◆ WORK TO BE COMPLETED: Return each entry word for word and skip its pictures.

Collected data
__________________________________________________
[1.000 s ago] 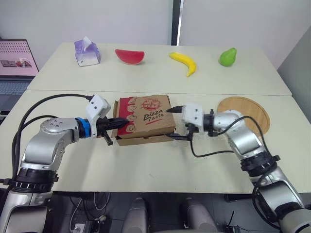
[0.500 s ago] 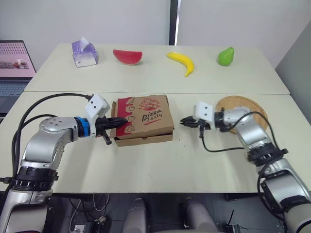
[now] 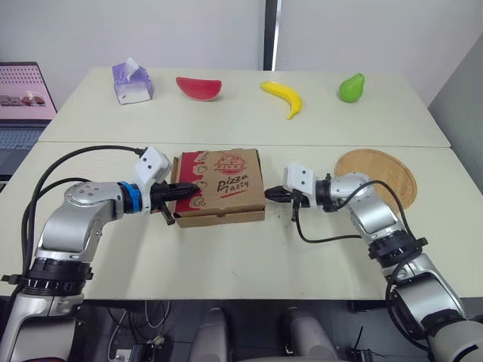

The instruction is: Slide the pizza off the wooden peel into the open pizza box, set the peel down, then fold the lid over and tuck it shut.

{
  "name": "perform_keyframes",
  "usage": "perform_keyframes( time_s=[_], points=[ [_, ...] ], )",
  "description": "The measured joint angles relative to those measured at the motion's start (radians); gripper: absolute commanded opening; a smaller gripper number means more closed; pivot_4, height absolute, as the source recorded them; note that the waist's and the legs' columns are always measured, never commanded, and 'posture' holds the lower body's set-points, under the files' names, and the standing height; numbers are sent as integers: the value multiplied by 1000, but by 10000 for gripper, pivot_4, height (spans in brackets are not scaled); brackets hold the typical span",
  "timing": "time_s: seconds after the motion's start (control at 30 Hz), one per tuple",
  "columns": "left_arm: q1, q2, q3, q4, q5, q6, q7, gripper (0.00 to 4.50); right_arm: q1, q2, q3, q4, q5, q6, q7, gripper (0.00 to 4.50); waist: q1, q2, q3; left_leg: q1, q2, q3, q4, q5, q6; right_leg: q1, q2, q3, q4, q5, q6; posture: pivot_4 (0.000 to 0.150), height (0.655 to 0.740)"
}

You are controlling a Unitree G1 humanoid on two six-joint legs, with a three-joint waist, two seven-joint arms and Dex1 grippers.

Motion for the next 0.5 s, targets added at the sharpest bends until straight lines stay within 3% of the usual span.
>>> perform_keyframes(
  time_s=[0.2, 0.37, 0.5],
  points=[
    [0, 0, -2, 0, 1, 0, 0, 0, -57, -9, -61, 41, 21, -10, -20, 426, -1, 0, 0, 0, 0, 0, 0, 0, 0, 0, 0, 0, 0, 0, 0, 1500, 7400],
    [1, 0, -2, 0, -1, 0, 0, 0, -37, 106, -74, -118, 133, 154, -42, 426, -1, 0, 0, 0, 0, 0, 0, 0, 0, 0, 0, 0, 0, 0, 0, 1500, 7400],
    [5, 0, 10, -2, -13, 2, 1, 0, 5, 124, -15, -160, 109, 191, -66, 426, 4, 0, 0, 0, -1, 0, 1, 0, 0, 0, -1, 0, 0, 0, 0, 1500, 7400]
  ],
)
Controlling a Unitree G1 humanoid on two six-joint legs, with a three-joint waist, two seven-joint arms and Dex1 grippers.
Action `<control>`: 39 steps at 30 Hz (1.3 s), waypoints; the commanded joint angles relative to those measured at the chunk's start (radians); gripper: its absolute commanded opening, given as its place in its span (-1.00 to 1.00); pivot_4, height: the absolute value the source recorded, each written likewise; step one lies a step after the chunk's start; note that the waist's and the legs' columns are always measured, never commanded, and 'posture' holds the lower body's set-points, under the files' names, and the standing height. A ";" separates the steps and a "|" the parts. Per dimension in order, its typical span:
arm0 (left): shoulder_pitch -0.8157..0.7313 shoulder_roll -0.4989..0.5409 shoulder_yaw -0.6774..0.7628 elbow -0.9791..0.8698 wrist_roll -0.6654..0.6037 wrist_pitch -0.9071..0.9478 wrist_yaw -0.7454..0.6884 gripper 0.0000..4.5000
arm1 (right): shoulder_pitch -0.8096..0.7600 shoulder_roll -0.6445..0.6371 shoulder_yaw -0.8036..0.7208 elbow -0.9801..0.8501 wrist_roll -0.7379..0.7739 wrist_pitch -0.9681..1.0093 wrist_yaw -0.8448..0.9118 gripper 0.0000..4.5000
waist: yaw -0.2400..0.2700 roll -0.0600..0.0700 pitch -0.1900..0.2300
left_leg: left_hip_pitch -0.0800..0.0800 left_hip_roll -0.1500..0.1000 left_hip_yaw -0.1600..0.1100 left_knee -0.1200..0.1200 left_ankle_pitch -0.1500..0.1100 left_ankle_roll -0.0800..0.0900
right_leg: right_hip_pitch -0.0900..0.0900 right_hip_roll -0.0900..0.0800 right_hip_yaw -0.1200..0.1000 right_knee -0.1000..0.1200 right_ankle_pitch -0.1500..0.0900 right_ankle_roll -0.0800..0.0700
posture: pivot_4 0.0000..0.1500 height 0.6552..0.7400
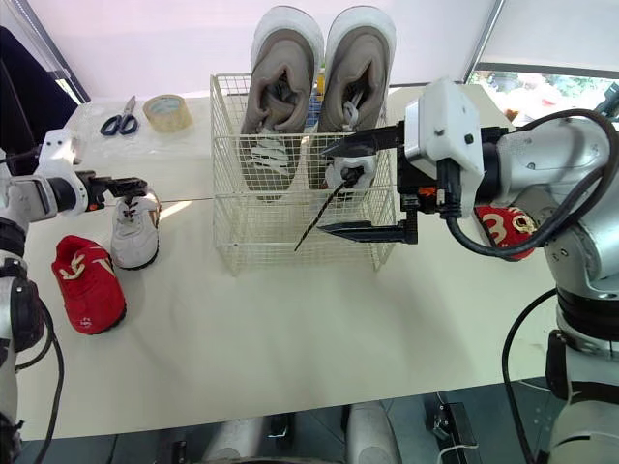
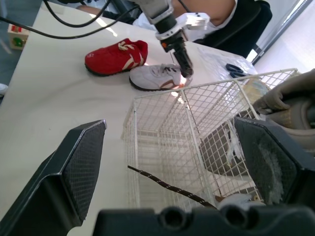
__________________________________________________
◆ ANSWER FOR THIS EXERCISE:
[1.000 s ago] 
[0.500 s ago] 
[now] 

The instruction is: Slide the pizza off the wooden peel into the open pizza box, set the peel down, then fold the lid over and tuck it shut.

{
  "name": "perform_keyframes",
  "usage": "perform_keyframes( time_s=[_], points=[ [_, ...] ], )",
  "description": "The measured joint angles relative to those measured at the motion's start (radians); gripper: absolute commanded opening; a smaller gripper number means more closed; pivot_4, height absolute, as the source recorded them; note that the waist's and the legs' columns are always measured, never commanded, and 'posture' holds the lower body's set-points, under the files' names, and the standing height; numbers are sent as integers: the value multiplied by 1000, but by 10000 for gripper, pivot_4, height (spans in brackets are not scaled); brackets hold the typical span",
  "timing": "time_s: seconds after the motion's start (control at 30 Hz), one per tuple",
  "columns": "left_arm: q1, q2, q3, q4, q5, q6, q7, gripper (0.00 to 4.50); right_arm: q1, q2, q3, q4, q5, q6, q7, gripper (0.00 to 4.50); waist: q1, q2, q3; left_leg: q1, q2, q3, q4, q5, q6; right_leg: q1, q2, q3, q4, q5, q6; posture: pivot_4 (0.000 to 0.150), height (0.655 to 0.740)"
}

You are controlling a Unitree G1 humanoid on two six-joint legs, with a three-joint waist, two seven-joint arms and Dex1 grippers.

Motion for the next 0.5 s, targets added at the sharpest bends until straight lines stay within 3% of the usual span.
>>> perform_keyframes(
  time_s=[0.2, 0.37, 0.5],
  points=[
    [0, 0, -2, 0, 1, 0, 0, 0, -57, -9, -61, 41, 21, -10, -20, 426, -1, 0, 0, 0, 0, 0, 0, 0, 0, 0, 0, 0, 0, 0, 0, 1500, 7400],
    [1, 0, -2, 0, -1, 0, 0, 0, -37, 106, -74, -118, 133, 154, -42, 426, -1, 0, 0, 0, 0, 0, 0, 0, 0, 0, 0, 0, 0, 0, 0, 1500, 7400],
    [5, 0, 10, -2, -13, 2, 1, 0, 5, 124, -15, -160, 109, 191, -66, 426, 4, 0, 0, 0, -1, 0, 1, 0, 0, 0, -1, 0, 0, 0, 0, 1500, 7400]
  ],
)
Controlling a Unitree G1 humanoid on two six-joint legs, with a three-joint waist, two seven-joint arms and Dex1 grippers.
Action `<control>`: 39 steps at 30 Hz (1.3 s), waypoints; the commanded joint angles relative to those measured at the chunk's start (radians); gripper: its absolute commanded opening, given as its place in its span (-1.00 to 1.00); pivot_4, height: the absolute value the source recorded, each written likewise; step one lies a step after the chunk's start; note that the waist's and the legs' columns are always measured, never commanded, and 'posture' holds the lower body's set-points, under the files' names, and the standing height. A ";" separates the steps and a "|" the parts. Per dimension in order, its typical span:
arm0 (left): shoulder_pitch -0.8157..0.7313 shoulder_roll -0.4989..0.5409 shoulder_yaw -0.6774..0.7628 elbow -0.9791..0.8698 wrist_roll -0.6654..0.6037 wrist_pitch -0.9071..0.9478 wrist_yaw -0.7454..0.6884 gripper 0.0000..4.5000
arm1 (right): shoulder_pitch -0.8096..0.7600 shoulder_roll -0.6445..0.6371 shoulder_yaw -0.8036..0.7208 elbow -0.9801..0.8501 wrist_roll -0.7379..0.7739 wrist_pitch -0.9681..1.0093 wrist_yaw -0.8448..0.9118 gripper 0.0000..4.5000
waist: yaw -0.2400..0.2700 roll -0.0600..0.0700 pitch -0.1900..0.2300
left_leg: left_hip_pitch -0.0800..0.0800 left_hip_roll -0.1500..0.1000 left_hip_yaw -0.1600..0.1100 left_knee -0.1200..0.1200 left_ankle_pitch -0.1500..0.1100 left_ankle_roll -0.0800..0.0900
right_leg: right_hip_pitch -0.0900..0.0900 right_hip_roll -0.0900..0.0800 right_hip_yaw -0.1200..0.1000 right_knee -0.1000..0.1200 right_ankle_pitch -0.1500..0.0900 right_ankle_roll -0.0800..0.0700
posture: pivot_4 0.0000..0.1500 height 0.6552..0.7400

With this, the output is complete.